For C# the code changes to:

// Application is of type Microsoft.Office.Interop.Outlook.Application
Outlook.Explorer objExpl = Application.ActiveExplorer();
if(objExpl != null)
{
Outlook.Folder objFolder = (Outlook.Folder)objExpl.CurrentFolder;
if(objFolder.DefaultItemType == Outlook.OlItemType.olAppointmentItem)
{
Office.CommandBarButton objCB =
(Office.CommandBarButton)objExpl.CommandBars.FindControl(Type.Missing, 1106,
Type.Missing, Type.Missing);
if(objCB != null)
{
objCB.Execute();
Outlook.AppointmentItem objAppt =
(Outlook.AppointmentItem)Application.ActiveInspector().CurrentItem;
DateTime dtStart = objAppt.Start;
DateTime dtEnd = objAppt.End;
((Outlook._AppointmentItem)objAppt).Close(Microsoft.Office.Interop.Outlook.OlInspectorClose.olDiscard);
}
}
}

And as I said, if I place

objCB.Caption = "BlahBlah";

before

objCB.Execute();

then the caption of the button is changed.

Marc
 
If you were to breakpoint on the line:

DateTime dtStart = objAppt.Start;

does an Inspector ever get opened with the appointment?

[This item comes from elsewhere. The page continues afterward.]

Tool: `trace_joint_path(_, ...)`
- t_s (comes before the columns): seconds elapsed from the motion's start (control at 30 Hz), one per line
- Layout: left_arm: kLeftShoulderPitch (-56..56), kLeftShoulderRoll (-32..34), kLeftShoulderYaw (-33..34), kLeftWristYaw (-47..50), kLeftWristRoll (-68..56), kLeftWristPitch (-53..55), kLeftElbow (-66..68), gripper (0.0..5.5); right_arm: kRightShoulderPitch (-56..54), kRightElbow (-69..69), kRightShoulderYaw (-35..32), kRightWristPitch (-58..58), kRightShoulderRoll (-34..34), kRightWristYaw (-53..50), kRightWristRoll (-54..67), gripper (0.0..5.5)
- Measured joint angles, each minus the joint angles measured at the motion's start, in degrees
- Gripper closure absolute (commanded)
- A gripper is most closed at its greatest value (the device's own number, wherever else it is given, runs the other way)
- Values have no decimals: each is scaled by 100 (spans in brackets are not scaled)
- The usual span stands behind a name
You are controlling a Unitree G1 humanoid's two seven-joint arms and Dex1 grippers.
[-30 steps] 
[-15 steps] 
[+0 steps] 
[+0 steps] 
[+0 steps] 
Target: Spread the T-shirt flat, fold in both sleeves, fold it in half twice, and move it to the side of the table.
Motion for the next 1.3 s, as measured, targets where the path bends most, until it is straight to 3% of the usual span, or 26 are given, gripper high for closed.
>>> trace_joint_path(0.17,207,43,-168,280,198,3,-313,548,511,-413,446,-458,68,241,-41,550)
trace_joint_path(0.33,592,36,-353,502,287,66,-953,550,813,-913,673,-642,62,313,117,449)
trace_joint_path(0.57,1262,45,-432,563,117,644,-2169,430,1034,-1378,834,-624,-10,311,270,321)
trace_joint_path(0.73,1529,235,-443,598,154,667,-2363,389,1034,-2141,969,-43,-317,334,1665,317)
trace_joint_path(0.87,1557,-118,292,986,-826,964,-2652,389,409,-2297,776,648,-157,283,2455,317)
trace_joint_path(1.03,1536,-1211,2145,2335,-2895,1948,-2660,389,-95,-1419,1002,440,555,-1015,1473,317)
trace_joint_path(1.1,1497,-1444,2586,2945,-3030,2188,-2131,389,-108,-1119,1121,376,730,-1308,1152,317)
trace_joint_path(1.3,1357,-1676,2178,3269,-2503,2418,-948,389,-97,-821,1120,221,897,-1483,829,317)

I just tried your code and it works here with no problems with Outlook 2007
and a VSTO addin written in C#. I fired the code from a button click in an
Explorer window, the code ran from my Explorer wrapper class. About the only
change I made was to just use the class level Explorer object in the wrapper
and not use an Application object to get ActiveExplorer(). Other than that
my code was a copy and paste of yours. So I'm not sure why it's not working
for you.
 
Hello Ken,
If you were to breakpoint on the line:

DateTime dtStart = objAppt.Start;

does an Inspector ever get opened with the appointment?
No, there is no Inspector opened at all. The code does throw an exception at
the line

Outlook.AppointmentItem objAppt =
(Outlook.AppointmentItem)Application.ActiveInspector().CurrentItem;

because the method ActiveInspector() returns null. And that's why it would
never reach a breakpoint at the line with dtStart. If I understood it right,
the button's Execute-method is supposed to open a new Inspector object
(which then does open the appointment form). But that never happens, so
there is no ActiveInspector at all after the Execute command. The container
Application.Inspectors is also empty at the point (Count = 0).
I just tried your code and it works here with no problems with Outlook
2007 and a VSTO addin written in C#. I fired the code from a button click
in an Explorer window, the code ran from my Explorer wrapper class. About
the only change I made was to just use the class level Explorer object in
the wrapper and not use an Application object to get ActiveExplorer().
Other than that my code was a copy and paste of yours. So I'm not sure why
it's not working for you.
Beats me, too. From your experience, would you really think that the
Explorer object is the "problem"? I mean, after all I can manipulate the
button object that I get from the Explorer's command bars...

Marc

PS: Happy Holidays.
 
I have no idea what the problem is since the same code worked perfectly
here. I tested it in Outlook 2007, with a VSTO addin written in C# with your
code. That's about as close as I can get to whatever your setup is.

Are you running any Outlook addins at all? I'd disable any that might be
running just on the off chance that some other addin is messing up yours.
But I wouldn't put money on that being the problem.

Happy holidays to you too, and to everyone here.